» What needs to be done:
Copy out each line of the data that contains "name".

» Raw data:
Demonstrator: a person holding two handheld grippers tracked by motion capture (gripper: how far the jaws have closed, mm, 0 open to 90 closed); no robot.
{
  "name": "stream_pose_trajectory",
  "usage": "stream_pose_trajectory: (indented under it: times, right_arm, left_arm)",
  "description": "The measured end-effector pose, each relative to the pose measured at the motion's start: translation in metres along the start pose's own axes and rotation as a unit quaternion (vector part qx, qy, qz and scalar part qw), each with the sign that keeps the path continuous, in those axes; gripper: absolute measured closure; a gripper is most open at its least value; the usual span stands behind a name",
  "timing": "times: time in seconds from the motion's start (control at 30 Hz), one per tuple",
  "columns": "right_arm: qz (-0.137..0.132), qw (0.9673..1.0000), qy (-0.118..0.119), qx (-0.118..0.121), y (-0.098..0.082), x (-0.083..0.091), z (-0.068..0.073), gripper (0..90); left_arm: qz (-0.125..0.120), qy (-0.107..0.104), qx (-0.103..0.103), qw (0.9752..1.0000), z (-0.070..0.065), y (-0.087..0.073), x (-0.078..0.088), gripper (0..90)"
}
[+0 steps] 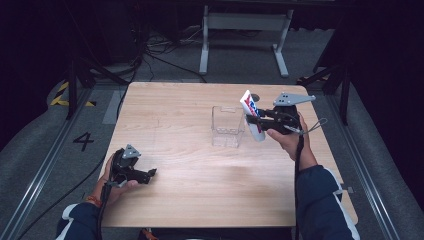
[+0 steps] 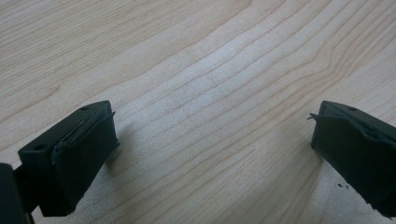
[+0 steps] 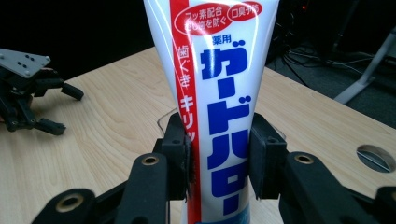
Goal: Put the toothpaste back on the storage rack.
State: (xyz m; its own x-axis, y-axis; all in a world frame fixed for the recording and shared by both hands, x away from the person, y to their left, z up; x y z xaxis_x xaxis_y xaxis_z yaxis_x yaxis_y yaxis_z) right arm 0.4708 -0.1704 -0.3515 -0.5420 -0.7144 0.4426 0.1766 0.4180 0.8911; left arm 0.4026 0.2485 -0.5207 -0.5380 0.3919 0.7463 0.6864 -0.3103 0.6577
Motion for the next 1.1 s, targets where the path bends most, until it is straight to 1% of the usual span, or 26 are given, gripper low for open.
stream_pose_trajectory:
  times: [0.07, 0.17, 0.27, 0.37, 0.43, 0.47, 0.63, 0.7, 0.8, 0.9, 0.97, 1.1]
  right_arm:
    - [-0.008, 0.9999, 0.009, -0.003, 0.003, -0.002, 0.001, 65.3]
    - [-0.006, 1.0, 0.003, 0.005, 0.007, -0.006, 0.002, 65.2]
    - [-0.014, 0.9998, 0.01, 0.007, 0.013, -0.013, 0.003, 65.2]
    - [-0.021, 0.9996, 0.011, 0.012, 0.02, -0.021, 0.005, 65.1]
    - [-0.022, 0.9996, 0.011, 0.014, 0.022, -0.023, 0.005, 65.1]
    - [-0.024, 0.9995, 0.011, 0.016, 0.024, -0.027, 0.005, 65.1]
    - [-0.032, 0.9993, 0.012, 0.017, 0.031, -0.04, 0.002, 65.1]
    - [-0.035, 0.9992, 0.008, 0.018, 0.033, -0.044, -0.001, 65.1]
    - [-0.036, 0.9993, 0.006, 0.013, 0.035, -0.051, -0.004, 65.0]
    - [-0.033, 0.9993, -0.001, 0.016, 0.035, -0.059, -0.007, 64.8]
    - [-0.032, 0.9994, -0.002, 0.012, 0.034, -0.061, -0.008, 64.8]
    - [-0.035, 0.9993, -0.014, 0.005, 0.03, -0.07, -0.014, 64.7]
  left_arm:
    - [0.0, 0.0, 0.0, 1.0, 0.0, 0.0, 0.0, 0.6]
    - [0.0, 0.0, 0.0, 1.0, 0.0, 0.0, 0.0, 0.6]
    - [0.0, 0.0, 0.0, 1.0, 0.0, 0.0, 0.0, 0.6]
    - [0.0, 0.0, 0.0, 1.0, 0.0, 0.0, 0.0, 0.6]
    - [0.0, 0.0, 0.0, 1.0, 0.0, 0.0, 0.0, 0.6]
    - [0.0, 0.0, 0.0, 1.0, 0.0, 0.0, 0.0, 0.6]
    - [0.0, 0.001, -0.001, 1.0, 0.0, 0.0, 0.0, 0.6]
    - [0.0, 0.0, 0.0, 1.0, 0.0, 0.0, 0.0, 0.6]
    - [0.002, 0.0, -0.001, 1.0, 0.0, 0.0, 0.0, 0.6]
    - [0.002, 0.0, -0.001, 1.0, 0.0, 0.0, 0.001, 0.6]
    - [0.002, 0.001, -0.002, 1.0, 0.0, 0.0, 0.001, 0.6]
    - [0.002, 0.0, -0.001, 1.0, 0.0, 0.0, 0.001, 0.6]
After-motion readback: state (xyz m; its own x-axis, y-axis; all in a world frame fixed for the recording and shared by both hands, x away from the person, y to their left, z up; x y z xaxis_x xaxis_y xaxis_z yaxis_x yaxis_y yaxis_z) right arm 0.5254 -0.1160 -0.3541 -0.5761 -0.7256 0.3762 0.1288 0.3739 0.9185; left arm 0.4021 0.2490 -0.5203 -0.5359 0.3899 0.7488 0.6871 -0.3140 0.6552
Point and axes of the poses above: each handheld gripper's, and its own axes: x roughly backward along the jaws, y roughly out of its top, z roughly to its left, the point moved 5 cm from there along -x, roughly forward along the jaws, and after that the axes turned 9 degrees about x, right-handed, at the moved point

» Problem solution:
  "name": "stream_pose_trajectory",
  "description": "The measured end-effector pose, each relative to the pose measured at the motion's start: translation in metres along the start pose's own axes and rotation as a unit quaternion (vector part qx, qy, qz and scalar part qw), each with the sign that keeps the path continuous, in those axes; gripper: absolute measured closure; a gripper is most open at its least value; the usual span stands behind a name",

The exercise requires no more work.